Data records
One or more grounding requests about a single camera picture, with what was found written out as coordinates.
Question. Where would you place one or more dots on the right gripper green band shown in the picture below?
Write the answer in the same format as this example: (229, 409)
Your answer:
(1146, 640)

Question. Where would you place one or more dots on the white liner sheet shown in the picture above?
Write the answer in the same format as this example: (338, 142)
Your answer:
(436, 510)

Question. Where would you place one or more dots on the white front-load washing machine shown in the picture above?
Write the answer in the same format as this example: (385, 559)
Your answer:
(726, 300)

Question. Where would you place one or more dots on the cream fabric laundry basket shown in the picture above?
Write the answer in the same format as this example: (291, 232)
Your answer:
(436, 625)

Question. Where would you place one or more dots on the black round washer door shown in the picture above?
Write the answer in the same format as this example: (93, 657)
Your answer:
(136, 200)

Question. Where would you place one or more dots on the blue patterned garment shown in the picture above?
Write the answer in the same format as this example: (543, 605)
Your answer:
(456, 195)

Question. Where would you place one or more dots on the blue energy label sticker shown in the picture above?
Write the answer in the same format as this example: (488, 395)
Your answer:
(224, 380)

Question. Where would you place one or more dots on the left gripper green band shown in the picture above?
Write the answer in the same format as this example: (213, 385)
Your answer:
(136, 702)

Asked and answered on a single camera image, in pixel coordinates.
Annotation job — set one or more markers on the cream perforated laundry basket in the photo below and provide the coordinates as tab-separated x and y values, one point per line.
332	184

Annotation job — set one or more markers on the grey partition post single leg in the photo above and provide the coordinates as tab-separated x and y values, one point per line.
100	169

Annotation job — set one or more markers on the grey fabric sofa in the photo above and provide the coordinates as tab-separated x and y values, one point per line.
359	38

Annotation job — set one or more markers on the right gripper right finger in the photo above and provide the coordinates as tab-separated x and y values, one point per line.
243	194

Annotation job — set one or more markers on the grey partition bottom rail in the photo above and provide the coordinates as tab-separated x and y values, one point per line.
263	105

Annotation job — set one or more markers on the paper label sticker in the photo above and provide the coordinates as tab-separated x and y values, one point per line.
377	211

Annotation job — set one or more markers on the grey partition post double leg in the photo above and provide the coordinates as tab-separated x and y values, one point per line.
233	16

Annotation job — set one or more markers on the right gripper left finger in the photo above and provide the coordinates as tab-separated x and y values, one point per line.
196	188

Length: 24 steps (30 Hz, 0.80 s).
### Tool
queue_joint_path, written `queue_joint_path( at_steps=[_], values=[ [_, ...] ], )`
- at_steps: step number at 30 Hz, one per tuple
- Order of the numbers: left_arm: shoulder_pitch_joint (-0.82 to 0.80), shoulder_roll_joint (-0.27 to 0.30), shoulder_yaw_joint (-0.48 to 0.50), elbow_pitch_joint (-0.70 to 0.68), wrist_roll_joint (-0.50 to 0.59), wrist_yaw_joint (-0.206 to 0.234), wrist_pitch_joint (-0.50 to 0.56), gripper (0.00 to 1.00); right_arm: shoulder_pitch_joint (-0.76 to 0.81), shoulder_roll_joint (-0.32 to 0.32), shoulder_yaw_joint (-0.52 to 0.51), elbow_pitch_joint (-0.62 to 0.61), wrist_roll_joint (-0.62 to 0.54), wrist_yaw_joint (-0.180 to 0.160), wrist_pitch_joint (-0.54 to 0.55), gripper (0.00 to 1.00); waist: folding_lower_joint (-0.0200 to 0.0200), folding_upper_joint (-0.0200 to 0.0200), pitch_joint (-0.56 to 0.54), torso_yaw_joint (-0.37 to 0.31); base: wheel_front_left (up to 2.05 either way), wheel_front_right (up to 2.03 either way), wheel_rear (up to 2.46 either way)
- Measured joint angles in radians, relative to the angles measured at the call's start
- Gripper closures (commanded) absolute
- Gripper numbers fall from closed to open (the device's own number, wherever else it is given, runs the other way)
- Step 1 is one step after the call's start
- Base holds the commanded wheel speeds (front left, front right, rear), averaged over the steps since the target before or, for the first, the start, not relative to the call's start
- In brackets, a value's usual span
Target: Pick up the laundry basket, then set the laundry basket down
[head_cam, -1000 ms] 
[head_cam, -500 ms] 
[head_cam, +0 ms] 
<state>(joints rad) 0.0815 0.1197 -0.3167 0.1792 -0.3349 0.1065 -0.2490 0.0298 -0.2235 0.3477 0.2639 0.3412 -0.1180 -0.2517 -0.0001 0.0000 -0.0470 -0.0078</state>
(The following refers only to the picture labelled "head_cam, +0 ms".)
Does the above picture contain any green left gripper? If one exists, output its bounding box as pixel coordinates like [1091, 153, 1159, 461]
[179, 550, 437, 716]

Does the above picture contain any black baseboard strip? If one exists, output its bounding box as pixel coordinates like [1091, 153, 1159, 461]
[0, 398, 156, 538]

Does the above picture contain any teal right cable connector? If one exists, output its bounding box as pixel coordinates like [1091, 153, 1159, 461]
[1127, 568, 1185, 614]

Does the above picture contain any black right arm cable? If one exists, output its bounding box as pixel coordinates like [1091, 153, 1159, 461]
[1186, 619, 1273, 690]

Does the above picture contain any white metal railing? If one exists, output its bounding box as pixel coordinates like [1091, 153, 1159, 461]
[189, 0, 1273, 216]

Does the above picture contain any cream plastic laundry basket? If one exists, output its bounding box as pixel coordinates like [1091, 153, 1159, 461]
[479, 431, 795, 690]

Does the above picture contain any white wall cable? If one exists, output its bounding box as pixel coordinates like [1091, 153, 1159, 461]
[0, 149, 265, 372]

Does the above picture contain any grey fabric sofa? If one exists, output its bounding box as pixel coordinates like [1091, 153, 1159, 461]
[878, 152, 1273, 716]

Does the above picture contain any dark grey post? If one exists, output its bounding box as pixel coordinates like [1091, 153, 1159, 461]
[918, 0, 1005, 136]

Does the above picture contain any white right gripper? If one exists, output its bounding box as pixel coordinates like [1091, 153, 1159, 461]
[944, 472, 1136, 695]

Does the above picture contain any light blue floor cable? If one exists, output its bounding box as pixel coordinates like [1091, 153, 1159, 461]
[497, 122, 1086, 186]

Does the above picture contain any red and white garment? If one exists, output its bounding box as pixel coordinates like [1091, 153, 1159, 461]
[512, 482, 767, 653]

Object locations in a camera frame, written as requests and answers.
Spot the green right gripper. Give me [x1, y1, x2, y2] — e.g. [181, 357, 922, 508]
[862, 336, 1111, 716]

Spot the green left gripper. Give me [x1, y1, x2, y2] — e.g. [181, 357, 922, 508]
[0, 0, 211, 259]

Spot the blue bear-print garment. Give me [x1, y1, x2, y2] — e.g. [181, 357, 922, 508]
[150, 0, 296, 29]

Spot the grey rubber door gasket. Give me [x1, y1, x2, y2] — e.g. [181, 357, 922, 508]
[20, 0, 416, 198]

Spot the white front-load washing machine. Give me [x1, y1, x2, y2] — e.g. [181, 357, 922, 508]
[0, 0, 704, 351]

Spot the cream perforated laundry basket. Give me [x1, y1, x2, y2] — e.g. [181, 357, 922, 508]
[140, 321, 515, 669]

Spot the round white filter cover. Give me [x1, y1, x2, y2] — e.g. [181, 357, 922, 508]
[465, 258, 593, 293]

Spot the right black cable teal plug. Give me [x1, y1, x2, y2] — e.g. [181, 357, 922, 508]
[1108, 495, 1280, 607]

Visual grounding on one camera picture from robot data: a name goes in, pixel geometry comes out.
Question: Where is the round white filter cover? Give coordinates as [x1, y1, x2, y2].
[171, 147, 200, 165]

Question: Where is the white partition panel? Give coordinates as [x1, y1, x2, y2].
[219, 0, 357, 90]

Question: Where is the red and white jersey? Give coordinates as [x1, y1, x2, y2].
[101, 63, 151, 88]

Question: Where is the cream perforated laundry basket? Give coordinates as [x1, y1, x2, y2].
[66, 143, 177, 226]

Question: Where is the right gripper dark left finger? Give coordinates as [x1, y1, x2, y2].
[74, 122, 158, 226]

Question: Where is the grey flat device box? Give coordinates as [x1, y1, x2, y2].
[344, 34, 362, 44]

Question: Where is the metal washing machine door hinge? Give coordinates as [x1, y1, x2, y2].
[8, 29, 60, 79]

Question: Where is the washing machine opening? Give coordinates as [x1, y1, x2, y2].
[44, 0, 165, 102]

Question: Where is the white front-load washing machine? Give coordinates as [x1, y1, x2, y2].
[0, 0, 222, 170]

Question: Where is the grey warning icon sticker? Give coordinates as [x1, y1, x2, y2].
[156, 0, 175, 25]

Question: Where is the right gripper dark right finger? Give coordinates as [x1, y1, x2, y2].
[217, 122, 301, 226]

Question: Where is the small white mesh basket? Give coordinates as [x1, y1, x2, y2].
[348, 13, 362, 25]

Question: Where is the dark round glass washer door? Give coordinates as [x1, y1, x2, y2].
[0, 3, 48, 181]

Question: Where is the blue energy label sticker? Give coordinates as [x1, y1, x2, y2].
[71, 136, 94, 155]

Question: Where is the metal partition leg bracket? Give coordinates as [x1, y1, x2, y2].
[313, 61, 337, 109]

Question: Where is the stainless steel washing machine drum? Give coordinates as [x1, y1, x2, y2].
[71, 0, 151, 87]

## Work item
Your task is to copy each line of the entries that includes the word "start".

## Answer below
- Measured joint angles in radians, relative to the angles measured at the call's start
- Step 1 is one step after the call's start
- Base holds the commanded wheel speeds (front left, front right, rear), averaged over the steps since the target before or, for the first, the start, not relative to the call's start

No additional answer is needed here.